Killed in the blast was Lori Hardin of Hudson, Iowa, the 31-year-old wife of Gunnery Sgt. Greg G. Hardin, military officials said. Hardin, a Marine Corps public works planner from Tuolumne, and the couple’s two children were not hurt in the Friday night explosion.
According to Mono County Under Sheriff Ralph Obenberger, public safety personnel from the Antelope Valley Fire Department, MWTC Fire Department, Mono County Paramedics, Mono County Sheriff, California Highway Patrol, MWTC Police Department, along with the East Fork Fire Department out of Nevada responded.
“Upon arrival, medical personnel assisted the victims and fire personnel battled the fire which was still engulfing the residence,” Obenberger said.
Careflight transported two of the victims to hospitals out of the area.
Those two victims wished to remain anonymous, Marine Captain Nicholas Mannweiler told The Associated Press. He added that one of the victims, a Marine stationed at the training center, was treated at Renown Regional Medical Center in Reno, and was released Saturday. His wife, the second victim who was flown out of the area, remained in critical condition at the University of California, Davis Medical Center. Mannweiler said her condition was improving.
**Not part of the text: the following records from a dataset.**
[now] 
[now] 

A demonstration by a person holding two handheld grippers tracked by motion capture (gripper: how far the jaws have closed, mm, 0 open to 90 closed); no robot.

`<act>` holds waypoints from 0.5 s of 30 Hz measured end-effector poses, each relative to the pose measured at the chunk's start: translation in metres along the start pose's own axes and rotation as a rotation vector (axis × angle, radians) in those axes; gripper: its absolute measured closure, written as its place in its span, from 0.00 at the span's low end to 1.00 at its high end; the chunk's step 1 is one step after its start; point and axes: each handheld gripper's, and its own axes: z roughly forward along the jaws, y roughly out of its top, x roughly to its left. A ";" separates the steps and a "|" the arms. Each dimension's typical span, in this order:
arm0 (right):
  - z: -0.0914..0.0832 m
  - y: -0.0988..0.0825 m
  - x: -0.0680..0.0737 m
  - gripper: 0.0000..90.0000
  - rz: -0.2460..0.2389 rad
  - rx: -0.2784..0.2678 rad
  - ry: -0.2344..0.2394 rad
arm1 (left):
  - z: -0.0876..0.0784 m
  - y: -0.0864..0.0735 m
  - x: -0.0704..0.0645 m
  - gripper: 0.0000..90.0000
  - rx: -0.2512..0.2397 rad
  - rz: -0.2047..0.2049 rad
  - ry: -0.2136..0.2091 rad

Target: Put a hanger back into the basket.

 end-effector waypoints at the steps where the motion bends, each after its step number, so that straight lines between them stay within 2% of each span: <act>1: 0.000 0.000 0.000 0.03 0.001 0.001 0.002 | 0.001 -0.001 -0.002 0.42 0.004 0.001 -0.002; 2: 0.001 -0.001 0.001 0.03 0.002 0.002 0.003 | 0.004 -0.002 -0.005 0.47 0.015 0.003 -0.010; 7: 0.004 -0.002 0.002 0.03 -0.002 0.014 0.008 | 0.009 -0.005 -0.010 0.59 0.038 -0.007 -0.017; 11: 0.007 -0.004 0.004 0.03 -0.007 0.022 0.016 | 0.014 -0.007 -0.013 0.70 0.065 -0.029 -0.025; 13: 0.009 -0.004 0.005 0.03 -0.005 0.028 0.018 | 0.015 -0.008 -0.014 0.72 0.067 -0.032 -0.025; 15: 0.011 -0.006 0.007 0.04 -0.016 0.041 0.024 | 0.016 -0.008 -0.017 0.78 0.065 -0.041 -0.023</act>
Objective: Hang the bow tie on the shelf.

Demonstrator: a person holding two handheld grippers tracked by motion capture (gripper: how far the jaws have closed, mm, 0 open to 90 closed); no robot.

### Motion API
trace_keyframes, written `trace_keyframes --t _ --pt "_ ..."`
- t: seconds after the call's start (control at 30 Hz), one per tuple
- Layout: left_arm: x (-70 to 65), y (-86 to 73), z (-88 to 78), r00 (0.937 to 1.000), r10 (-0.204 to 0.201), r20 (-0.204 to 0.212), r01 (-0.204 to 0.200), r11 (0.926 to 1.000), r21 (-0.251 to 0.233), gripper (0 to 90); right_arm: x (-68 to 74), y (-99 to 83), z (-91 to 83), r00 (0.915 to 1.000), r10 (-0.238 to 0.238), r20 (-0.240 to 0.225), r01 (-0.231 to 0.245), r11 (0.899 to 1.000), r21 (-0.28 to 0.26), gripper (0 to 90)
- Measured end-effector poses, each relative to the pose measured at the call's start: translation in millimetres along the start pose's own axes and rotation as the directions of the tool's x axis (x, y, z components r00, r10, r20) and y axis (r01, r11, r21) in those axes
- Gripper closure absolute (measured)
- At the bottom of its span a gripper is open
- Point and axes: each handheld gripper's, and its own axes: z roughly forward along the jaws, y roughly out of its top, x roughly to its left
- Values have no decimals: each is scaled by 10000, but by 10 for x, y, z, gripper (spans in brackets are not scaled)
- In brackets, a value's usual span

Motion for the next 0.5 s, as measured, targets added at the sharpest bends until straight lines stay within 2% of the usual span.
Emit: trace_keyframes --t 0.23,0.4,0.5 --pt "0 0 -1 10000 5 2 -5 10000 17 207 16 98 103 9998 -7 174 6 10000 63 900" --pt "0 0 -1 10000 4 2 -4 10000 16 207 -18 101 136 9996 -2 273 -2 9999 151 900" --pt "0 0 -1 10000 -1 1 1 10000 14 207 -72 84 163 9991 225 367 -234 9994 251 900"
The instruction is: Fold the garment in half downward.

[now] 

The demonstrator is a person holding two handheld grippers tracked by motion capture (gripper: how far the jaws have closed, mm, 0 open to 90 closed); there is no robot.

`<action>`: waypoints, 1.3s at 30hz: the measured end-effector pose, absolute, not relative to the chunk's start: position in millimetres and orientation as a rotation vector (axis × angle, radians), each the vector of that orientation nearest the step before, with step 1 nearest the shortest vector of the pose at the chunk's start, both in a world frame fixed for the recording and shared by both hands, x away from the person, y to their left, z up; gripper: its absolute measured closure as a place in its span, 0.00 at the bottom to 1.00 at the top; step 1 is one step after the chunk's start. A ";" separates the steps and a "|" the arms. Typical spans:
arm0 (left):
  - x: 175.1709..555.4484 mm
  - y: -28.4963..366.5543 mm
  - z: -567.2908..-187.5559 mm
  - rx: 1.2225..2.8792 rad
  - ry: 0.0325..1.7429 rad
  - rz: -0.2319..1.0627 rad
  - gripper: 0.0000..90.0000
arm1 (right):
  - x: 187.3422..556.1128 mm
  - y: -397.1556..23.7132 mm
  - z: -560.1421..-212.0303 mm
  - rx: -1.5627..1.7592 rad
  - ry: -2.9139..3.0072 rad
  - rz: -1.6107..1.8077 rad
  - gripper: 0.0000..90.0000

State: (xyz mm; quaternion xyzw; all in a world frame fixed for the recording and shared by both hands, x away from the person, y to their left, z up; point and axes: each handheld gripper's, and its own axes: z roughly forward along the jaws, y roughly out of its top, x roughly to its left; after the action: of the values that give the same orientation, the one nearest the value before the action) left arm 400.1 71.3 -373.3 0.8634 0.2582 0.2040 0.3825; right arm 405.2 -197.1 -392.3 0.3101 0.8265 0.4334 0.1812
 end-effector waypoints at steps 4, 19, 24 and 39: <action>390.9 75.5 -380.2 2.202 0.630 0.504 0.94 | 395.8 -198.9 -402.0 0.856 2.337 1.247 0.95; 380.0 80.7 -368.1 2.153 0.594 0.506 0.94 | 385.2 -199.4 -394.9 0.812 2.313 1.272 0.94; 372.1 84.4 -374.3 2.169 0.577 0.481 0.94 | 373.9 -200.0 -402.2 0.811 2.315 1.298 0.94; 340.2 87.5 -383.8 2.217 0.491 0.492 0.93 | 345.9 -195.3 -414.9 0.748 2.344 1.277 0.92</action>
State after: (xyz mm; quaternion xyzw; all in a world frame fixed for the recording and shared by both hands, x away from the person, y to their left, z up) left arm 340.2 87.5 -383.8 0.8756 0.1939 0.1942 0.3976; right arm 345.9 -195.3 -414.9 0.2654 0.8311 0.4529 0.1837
Mono County Social Services also responded and opened the Walker Community Center for use as a shelter if needed, and the Red Cross was contacted out of both California and Nevada.
The exact cause of the explosion is currently under investigation. Prior to allowing families to return to undamaged dwellings in the area, the MTWC conducted inspections of infrastructure to ensure there were no propane leaks that could lead to further fires. Thirty-eight families were displaced, and all but 18 have been allowed to return.
The Associated Press reported that the explosion left 11 homes uninhabitable, though only the home at the center of the blast was completely destroyed. Mannweiler said the housing complex has 11 open homes available for the families who cannot move back in.
Families whose homes were undamaged, or sustained minimal damage, were permitted to return home Sunday.